そこに映し出された人影は、『私』らしき人物の映像だった。
『愛しき――』
私が魔法を唱えていた時の再現をするように、壁の中で『私』と思われる人間が意味の分からない言葉を紡ぎ始めた。
「え、な、ひぎゃぁぁああ!!!」
まるであの時を繰り返すように、魔物に向かって『私』らしき人物が確かに魔法を放っている。
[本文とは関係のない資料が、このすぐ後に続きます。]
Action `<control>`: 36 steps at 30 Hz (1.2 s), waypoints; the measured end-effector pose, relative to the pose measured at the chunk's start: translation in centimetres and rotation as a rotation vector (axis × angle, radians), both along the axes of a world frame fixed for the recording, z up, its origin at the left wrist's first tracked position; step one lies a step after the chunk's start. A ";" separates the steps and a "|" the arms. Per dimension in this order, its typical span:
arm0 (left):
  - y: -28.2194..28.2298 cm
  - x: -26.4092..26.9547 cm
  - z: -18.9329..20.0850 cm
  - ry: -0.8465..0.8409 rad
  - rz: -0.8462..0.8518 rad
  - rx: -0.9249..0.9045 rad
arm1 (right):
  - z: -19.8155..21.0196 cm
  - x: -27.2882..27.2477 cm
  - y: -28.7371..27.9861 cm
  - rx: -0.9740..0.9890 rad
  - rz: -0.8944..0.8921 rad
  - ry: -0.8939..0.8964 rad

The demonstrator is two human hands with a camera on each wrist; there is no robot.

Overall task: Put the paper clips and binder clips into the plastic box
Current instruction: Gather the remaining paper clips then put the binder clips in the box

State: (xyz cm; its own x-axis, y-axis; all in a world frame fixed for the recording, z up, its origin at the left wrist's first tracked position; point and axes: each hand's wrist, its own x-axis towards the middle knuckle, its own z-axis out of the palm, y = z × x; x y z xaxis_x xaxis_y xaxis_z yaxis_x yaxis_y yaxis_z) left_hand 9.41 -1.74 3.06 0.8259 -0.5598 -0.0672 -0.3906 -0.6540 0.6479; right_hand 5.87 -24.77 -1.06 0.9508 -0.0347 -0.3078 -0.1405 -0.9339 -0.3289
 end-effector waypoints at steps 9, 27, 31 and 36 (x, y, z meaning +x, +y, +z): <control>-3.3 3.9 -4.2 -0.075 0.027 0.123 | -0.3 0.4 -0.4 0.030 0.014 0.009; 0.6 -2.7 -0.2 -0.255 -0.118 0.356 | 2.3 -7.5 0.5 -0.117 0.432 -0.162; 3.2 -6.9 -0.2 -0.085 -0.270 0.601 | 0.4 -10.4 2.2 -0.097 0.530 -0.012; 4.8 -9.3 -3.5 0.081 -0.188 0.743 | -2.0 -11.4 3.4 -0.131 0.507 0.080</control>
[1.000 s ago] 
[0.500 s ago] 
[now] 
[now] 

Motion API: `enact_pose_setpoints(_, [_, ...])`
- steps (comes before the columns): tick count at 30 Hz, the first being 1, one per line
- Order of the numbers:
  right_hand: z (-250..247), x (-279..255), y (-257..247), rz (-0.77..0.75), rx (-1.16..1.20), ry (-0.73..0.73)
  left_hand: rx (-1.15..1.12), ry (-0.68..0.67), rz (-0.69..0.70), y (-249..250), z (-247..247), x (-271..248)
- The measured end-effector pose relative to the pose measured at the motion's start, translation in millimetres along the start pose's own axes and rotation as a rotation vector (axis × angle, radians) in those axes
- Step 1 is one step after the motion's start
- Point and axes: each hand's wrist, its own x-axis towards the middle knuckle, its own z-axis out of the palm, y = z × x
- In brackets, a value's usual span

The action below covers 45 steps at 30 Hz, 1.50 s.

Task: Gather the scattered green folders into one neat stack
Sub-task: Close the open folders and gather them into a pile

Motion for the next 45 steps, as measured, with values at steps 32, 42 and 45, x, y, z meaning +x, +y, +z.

その意味不明な詠唱を口ずさむ姿は勇姿などではない。晒しているのは、醜態だ。
「まぁ落ち着いてくださいブランノワールさん、この記録魔法はなんと4K対応ですよ」
「なんですか、それ!?」
「ご存知ないですか? 4つの『K』ですよ。『きれい』、『ききとりやすい』、『きえない』……えー、後一つはなんでしたっけね」
「分かりました!! 『傷付ける』でしょ!?」
訳の分からない詠唱をしている過去の私の横で、王妃様が訳の分からない事を口にした。
その混沌に当てられた私もまた、訳の分からない事を口走っている。
可憐な口元を袖で押さえて、王妃様が嬉しそうな声を出した。
「リピートモードにしてっと、それともうちょっと音を大きくしましょうか?」
「や、やめてください! 私が嫌がってるの分かってやってらっしゃいますよね王妃様!!」
それは、先程の無礼な物言いへの当て付けだったのだろうか。
「では一時停止しましょう、ポチッとな」
王妃様は壁に映し出された『私』と思われる映像に向かって、右手の人差し指で何かを押すような動作を見せた。
私が魔法を放っている瞬間で、壁の映像は停止した。
「止めるのではなく消してください! なんなら現実の私ごとで構いませんから!」
「そんなことはしませんよ、まだしっかりお礼も言えていませんし」
「お礼なんて必要ありません!」
それは謙遜でも自暴自棄になっている訳でもない。
自分で勝手に危ない場所に飛び込んで、ソレイユ様を危険に晒してしまったのだから。
だと言うのに、恥ずかしさを堪えられない私の暴走を抑えるかのように、王妃様の身体は私を抱きしめた。
「本当に、ありがとうございます」
王妃様の身に纏うドレスがまるで「ふわっ」と音を立てた気がした。
微かに香る花のような匂いが、とても良い匂いで――。
「っていやいや、そんな感動的風に抱擁されても誤魔化されません!」
「えーっと、では『私の大事なソレイユさんを守ってくれてありがとうございます』ではどうでしょう?」
「私の痴態を映し出す前であれば響いたかも知れませんねぇ!」
「まぁまぁ、喚くのを辞めないと話のテンポが悪くなりますよ?」
そんなご都合的な事を仰られても。
私の羞恥心の事も、忘れないであげてください。